Although it is officially illegal to meet outside of government-approved areas, tonight a group of Christians will meet here together to read the Bible and pray.

Most visitors will see only grand, extravagant palaces, brightly illuminated skyscrapers, and futuristically designed mosques in Doha, the capital. Within a few years, a dozen new architectural accomplishments are going to join those landmark buildings—state-of-the-art football stadiums for the 2022 FIFA World Cup, which are said to be costing the country $500m a week.

But the FIFA PR show cannot hide the other side of Qatar—a profoundly intolerant country for non-Muslims. There is a deep division between the extremely rich Qatari nationals, who are now a tiny minority in their own country, and the hundreds of thousands of often exploited laborers, mostly from Asian countries. Reports from charities such as Open Doors suggest there are serious dangers for those not part of Qatar’s Muslim elite. Qatar is ranked 20th on Open Doors’ 2017 World Watch List of countries in which it is most difficult to be a Christian.

» Read full story. A related article describes Christianity in the Arabian Peninsula.

» Also check out Qatar Needs to Stop “Playing the Victim Card,” in which a Qatari author touches on domestic worker abuse (Doha News).

PAKISTAN: One Man Risks Death to Share the Gospel

Source: Mission Network News, February 17, 2017

Last summer while in Pakistan, Bruce Allen [of FMI] had met a couple who had just gotten baptized.

These two new Christians were on fire for the Lord and wanted to grow in wisdom and encouragement and to share their faith with their family as well as others.

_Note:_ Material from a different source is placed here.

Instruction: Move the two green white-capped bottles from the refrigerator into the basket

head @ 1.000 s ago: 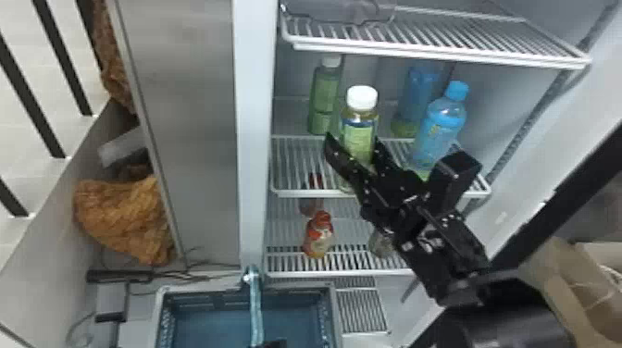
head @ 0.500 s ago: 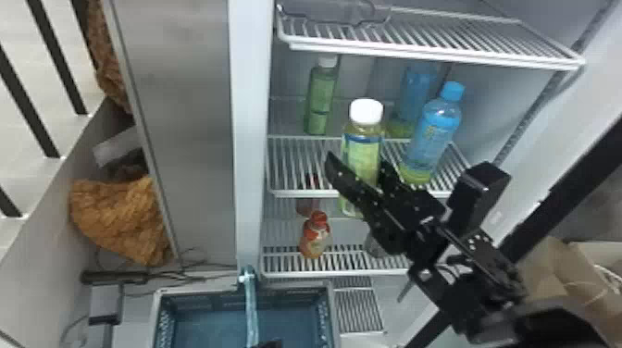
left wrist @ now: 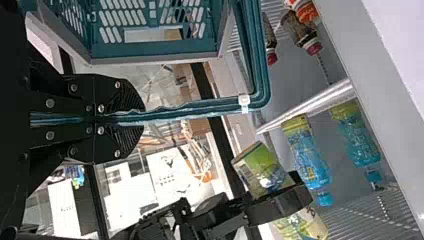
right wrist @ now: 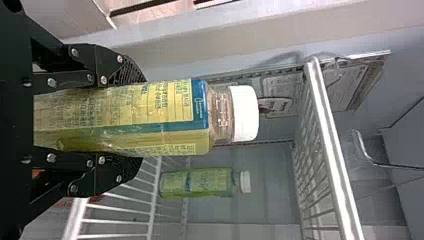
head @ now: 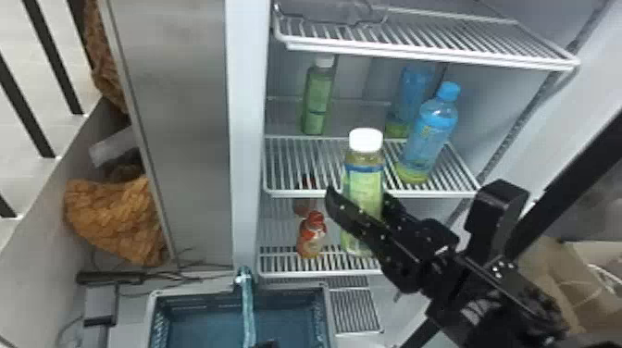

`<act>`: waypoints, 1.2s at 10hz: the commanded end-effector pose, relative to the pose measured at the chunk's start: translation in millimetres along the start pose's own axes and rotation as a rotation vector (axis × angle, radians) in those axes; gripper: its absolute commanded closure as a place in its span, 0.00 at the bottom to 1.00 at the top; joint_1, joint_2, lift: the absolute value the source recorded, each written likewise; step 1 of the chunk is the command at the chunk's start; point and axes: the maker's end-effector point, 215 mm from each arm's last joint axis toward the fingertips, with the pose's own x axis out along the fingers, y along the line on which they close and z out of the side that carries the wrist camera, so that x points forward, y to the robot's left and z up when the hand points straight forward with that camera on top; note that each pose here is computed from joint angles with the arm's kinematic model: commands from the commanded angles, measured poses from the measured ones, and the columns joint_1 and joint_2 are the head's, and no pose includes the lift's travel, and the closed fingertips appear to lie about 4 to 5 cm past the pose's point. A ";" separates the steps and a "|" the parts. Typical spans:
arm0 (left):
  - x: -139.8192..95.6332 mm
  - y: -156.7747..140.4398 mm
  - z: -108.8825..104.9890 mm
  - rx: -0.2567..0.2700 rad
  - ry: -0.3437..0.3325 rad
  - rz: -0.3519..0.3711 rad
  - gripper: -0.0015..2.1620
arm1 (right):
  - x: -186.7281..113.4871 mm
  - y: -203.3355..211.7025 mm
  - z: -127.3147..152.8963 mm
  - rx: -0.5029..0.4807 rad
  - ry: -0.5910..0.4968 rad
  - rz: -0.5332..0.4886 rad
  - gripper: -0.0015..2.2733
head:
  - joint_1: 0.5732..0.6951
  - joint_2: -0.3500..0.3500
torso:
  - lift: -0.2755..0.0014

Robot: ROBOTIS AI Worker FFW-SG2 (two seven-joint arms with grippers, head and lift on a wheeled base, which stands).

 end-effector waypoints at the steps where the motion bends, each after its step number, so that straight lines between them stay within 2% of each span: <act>1: 0.0 0.5 -0.6 -0.002 0.001 0.000 0.56 | -12.4 10.5 -10.7 0.029 0.049 0.012 0.45 | 1.00 0.22 | 0.98; 3: 0.0 0.0 -1.4 -0.002 0.002 0.000 0.56 | -22.1 22.2 -19.7 0.059 0.088 0.032 0.44 | 1.00 0.22 | 0.98; 6: 0.1 -0.8 -1.3 -0.003 0.001 -0.003 0.56 | -37.5 41.8 -48.7 0.113 0.179 0.077 0.45 | 1.00 0.23 | 0.98; 9: 1.4 -0.7 -3.7 -0.006 0.007 -0.005 0.56 | -52.0 53.5 -63.6 0.138 0.250 0.085 0.45 | 1.00 0.24 | 0.98; 12: 1.4 -0.7 -4.7 -0.002 0.014 -0.002 0.56 | -65.9 59.5 -91.6 0.171 0.365 0.078 0.45 | 1.00 0.23 | 0.98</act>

In fact, this was their main prayer request.

“Habib did indeed have an opportunity to share his faith with his family—and they promptly tried to kill him, throwing him off the top of the building,” Allen shares.

Imagine that, having the very people who are closest to you, know you most intimately, violently turning on you for sharing the gospel. It’d be easy to understand if Habib had grown bitter and vowed to never return. But that’s not his story.

Just last month, Allen was back in the country, meeting with new believers and even was able to see some new believers get baptized.

“At the end of that day, having conversations with some of the people who were baptized, we discovered that it was Habib’s family who had gotten baptized.”

Habib and his wife’s steadfast testimony was impactful and influential, and God used it along with his Word to bring this family to him.

» Read full story and also another FMI report about ministry in Pakistan, It Begins with One Cup of Tea.

MALAWI: When the Bible Preaches Itself

Source: Operation Mobilization, February 16, 2017

What if the Bible wasn’t in your language? What if you thought God didn’t speak your tongue? What if the Bible was in your dialect, but you had to rely on other people to share it with you because you couldn’t read it for yourself?

Such is the reality of many unreached people groups across the globe, including the Islamic Yao tribe in Malawi.

Up until 2015, the Bible was unavailable in the tribal language of chiYao, in written or audio format. Today, the whole Bible is ready to be heard through AudiBibles.

In the first seven months of 2016, the OM Malawi team handed out 297 solar-powered AudiBibles. Each recipient of a device is expected to start a weekly listening group, as the Word of God is meant to be shared.

“The AudiBible is a true preacher,” said Fredson Phiri, one of the AudiBible trainers. “It doesn’t add, it doesn’t subtract; it gives the whole truth to the person. It preaches itself.”